This curve shows us five zones of performance to a challenge. On the left we are in Condition White (relaxed) – low challenge and well resourced. As the challenge increases and we hold our state of resourcefulness we enter Condition Yellow (Flow). Here we achieve outstanding results. Our focus is calm and intense. All of our physical, emotional and cognitive faculties are available. Rejuvenation can happen real-time.
As we stretch towards Condition Red (peak) we start to unravel. Condition Red is fine for brief bursts of maximal effort but it cannot be sustained. Fine motor skills, emotional awareness and rapid processing fade. Errors increase. Persistence rapidly leads to Condition Grey or strain. Rejuvenation from Condition Grey requires deep rest.

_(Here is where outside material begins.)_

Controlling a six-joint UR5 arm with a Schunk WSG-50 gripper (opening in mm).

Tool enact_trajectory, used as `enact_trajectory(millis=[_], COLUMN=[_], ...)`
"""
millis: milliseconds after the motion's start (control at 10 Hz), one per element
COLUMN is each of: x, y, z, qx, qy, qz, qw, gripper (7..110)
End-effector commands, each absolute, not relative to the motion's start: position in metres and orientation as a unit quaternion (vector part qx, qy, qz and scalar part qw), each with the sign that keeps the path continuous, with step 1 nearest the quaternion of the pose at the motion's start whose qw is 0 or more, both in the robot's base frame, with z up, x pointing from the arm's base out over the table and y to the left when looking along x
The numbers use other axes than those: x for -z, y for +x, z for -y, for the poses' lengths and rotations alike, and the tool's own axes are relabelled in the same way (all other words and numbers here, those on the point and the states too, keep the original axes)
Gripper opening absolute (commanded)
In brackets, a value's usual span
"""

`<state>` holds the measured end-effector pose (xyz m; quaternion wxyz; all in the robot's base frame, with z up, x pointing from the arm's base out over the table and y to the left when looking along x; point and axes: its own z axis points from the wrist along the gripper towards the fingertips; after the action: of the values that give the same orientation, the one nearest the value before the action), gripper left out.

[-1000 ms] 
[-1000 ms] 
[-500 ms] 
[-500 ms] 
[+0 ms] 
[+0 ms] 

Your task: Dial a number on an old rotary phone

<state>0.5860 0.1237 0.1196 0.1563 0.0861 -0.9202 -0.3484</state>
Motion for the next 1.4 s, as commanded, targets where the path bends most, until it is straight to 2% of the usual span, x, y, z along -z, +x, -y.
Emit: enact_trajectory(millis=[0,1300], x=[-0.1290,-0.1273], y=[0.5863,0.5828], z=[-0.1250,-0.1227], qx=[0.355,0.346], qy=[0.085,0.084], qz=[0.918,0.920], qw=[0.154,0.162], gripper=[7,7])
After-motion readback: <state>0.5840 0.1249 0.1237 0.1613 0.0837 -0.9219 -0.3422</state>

In Condition Black (distress) performance collapses. Gross motor skills, judgement and execution of simple tasks are seriously impaired. This can be a freeze reaction where we simply cannot respond to environmental demands. Prolonged recovery and even rehabilitation may be necessary to enable bounce back from Condition Black.
The soldier or elite athlete is trained to recognise and master each of these states but most of all to know how to get back to Condition Yellow. Paradoxically, many of us living less demanding lives, find ourselves feeling maxed out, distressed and burned out. Few have the insight or mastery to manage and control the situation. Below we outline some tools to achieve Condition Yellow.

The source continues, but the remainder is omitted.